TSC Deputy Chairperson Jordan Griffiths explained in a statement that over the past few years the accommodation situation has steadily worsened. “From last year to this year the amount of students in dire need of accommodation has doubled. Last year 130 students were placed, this year the number is well over 200. With government failing to build more tertiary institutions, the current ones are now beginning to take the strain of an increased demand with limited supply,” Griffiths stated. He explained that students have repeatedly arrived at the TSC offices with their bags looking for somewhere to sleep.
Griffiths also made reference to government funding for tertiary institutions, such as UP, having been reduced which makes finding suitable accommodation plans more difficult. He said that he fears that if the university does not begin to make long-term arrangements soon, the strikes occurring at UKZN might occur at UP as well.

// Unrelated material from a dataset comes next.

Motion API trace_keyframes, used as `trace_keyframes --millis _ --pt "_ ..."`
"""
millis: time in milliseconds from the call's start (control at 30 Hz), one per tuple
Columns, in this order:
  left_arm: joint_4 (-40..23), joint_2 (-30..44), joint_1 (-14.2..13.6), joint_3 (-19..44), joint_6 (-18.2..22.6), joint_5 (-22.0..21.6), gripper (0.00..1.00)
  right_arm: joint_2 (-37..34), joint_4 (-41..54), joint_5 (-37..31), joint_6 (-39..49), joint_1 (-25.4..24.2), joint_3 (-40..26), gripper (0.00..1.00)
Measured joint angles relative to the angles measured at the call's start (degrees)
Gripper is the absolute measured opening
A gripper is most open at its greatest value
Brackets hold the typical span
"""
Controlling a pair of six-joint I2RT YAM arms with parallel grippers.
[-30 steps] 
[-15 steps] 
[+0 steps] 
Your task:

On 18 March TuksRes will be submitting a presentation to the UP Executive and Senior Management with regards to the accommodation crisis on campus. It will propose plans that t help prepare the university for the fast growing number of students who are looking for accommodation.

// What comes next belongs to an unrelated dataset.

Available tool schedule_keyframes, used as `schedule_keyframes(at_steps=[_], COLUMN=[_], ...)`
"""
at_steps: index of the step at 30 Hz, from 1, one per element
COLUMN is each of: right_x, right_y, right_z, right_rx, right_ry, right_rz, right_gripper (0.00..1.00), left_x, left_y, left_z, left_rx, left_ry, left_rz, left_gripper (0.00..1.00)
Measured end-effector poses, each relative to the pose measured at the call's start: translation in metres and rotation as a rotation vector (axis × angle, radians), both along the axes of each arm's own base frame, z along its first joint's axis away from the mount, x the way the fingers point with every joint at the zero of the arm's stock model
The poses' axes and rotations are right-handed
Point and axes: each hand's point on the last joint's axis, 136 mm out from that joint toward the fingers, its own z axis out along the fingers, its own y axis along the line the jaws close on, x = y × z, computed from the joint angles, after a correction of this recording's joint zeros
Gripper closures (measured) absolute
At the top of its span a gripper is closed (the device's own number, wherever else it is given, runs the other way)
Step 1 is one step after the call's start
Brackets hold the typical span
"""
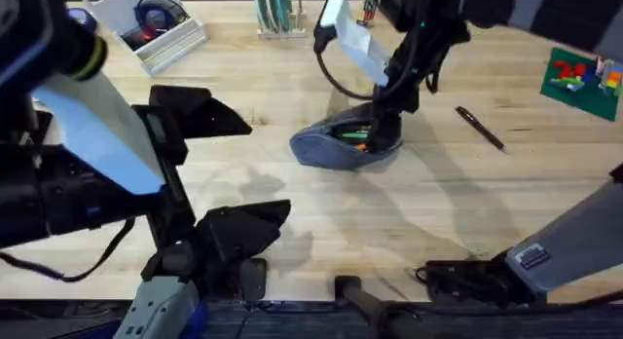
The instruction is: Unzip the bag, pick up the pens from the table one at a time and place them inside, then zip the bag closed.
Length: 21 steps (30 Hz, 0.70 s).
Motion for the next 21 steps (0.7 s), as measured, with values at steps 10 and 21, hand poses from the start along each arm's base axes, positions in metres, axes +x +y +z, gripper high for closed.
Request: schedule_keyframes(at_steps=[10, 21], right_x=[0.014, 0.001], right_y=[-0.006, -0.029], right_z=[0.069, 0.101], right_rx=[-0.003, -0.099], right_ry=[-0.098, -0.092], right_rz=[-0.107, -0.271], right_gripper=[0.004, 0.004], left_x=[0.0, 0.0], left_y=[0.0, 0.0], left_z=[0.0, 0.0], left_rx=[0.0, 0.0], left_ry=[0.0, 0.0], left_rz=[0.0, 0.0], left_gripper=[0.006, 0.006])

Director of Residence Affairs and Accommodation, Prof. Roelf Visser, explained that the university intends to increase its residence capacity by seeking private off-campus student accommodation. They hope that this will maintain the existing ratio of available accommodation to the number of enrolled students as well as to address the backlog of students who cannot be accommodated in residences.

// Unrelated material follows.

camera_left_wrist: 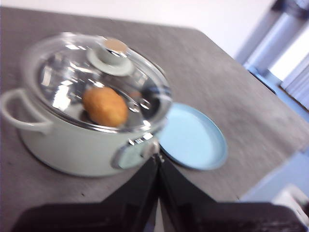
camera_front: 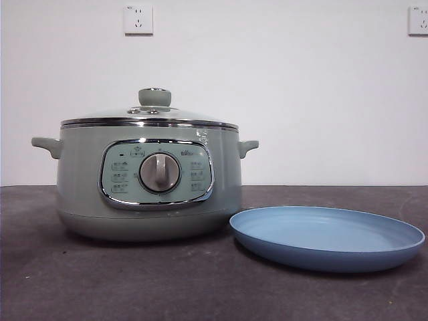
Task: Take the potato out from the steamer,put the potato on the plate,close the lid
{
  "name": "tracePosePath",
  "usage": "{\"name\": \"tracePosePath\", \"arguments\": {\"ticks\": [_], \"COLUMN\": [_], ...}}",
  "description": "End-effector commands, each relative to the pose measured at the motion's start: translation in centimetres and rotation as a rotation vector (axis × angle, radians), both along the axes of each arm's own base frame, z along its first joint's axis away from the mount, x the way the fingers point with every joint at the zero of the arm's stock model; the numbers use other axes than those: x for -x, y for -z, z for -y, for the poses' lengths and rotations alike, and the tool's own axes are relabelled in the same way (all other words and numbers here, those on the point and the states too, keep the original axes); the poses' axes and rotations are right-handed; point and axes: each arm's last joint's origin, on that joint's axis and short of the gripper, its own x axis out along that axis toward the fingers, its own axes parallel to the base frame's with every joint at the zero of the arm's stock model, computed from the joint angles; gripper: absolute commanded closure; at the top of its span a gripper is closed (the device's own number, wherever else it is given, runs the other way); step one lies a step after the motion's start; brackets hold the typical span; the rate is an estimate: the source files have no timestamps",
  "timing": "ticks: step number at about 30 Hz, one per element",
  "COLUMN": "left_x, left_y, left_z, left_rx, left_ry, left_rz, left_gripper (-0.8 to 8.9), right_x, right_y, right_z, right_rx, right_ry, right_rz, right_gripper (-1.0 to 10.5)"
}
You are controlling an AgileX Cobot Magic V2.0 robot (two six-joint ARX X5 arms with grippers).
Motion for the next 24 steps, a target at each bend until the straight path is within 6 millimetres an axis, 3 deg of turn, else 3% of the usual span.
{"name": "tracePosePath", "arguments": {"ticks": [1, 7, 9, 10, 11, 13, 15, 16, 24], "left_x": [0.2, 0.4, 0.4, 0.4, 0.4, 0.3, 0.3, 0.3, -0.7], "left_y": [-0.3, -0.6, -0.7, -0.7, -0.7, -0.7, -0.7, -0.7, -1.7], "left_z": [0.2, 0.3, 0.3, 0.3, 0.3, 0.2, 0.2, 0.2, 0.2], "left_rx": [-0.055, -0.079, -0.069, -0.070, -0.078, -0.090, -0.090, -0.090, -0.052], "left_ry": [0.070, 0.093, 0.083, 0.079, 0.065, 0.047, 0.042, 0.041, 0.009], "left_rz": [0.001, -0.018, -0.026, -0.028, -0.030, -0.032, -0.032, -0.028, 0.038], "left_gripper": [8.22, 8.00, 6.27, 4.92, 3.02, 1.47, 1.49, 1.49, 1.49], "right_x": [0.1, 0.2, 0.2, 0.2, 0.2, 0.2, 0.2, 0.2, 0.2], "right_y": [-0.5, -0.7, -0.7, -0.7, -0.7, -0.7, -0.7, -0.7, -0.7], "right_z": [-0.4, -1.2, -1.2, -1.2, -1.2, -1.2, -1.2, -1.2, -1.2], "right_rx": [0.041, 0.045, 0.044, 0.045, 0.046, 0.043, 0.036, 0.031, 0.028], "right_ry": [-0.089, -0.157, -0.158, -0.157, -0.155, -0.150, -0.142, -0.135, -0.132], "right_rz": [0.026, 0.012, 0.009, 0.009, 0.008, 0.002, -0.008, -0.018, -0.022], "right_gripper": [9.6, 9.4, 9.3, 9.0, 8.0, 5.7, 3.5, 2.9, 2.9]}}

The current ratio of available accommodation to the number of enrolled students is 8 500 beds for 47 000 students (18% compared to the national norm of 30%). Prof. Visser acknowledges that there is a definite shortage and that the department has been working on alleviating the crisis.
UP has various accredited off-campus accommodation such as MidCity, Pulse Student Living and Hantra which provide a couple of hundred beds. Urban Nest, which the male residences Boekenhout and Olienhout are occupying this year while their residences are being refurbished, will become available to students next year, providing an additional 280 beds. UP is looking to add 600 beds to Urban Nest. Prof. Visser said that the university still has land that it can build on and within the next two years another 1 500 beds are expected to become available.
The university is approaching land-owners and private developers to build on their own properties, leasing exclusively to UP students. Various projects are currently underway and UP expects an estimated 2 000 additional beds to become available by 2015.
This additional private accommodation will cater to students affected by socio-economic factors and their academics will not be taken into account. Students are placed into traditional residences based on academic merit and require a minimum of 50% to be considered. “It is sad but fair,” Prof. Visser said.
At the beginning of the year, various political societies took it upon themselves to find students without accommodation and compiled lists which were taken to TuksRes who in turn found accommodation for those students.
COPE@Tuks (Cope) Interim Chairperson Tebogo Twala explained that Cope “has been running its own Hotspot Campaign under the umbrella of the Department of Student Affairs with other student organisations to assist with accommodation.” They have been able to develop a healthy relationship with TuksRes and “95% of first-years that approach Cope have been placed in residences with [their] patience and [Marga Zeelie’s] assistance over the past three years.” Cope welcomes UP’s new introductions but feels that more needs to be done.
AfriForum Youth UP Chairperson Barend Taute said that “AfriForum supports the construction and acquisition of new UP residences to facilitate the need for accommodation. This would also allow students who want to go to a traditional residence to do so, thereby ensuring a culture of participation in residences.”
DASO Tuks Branch Leader Thorne Godinho said, “DASO Tuks has long advocated for the expansion of new residences for students or at least some kind of deal between the university and private service providers off campus to provide cheaper accommodation so that students don’t have to sleep on campus in bathrooms, for example.”
Although the societies have helped in placing students, Prof. Visser encourages students without accommodation to approach 90 Duxbury Road in person as they can be helped quicker and more effectively this way.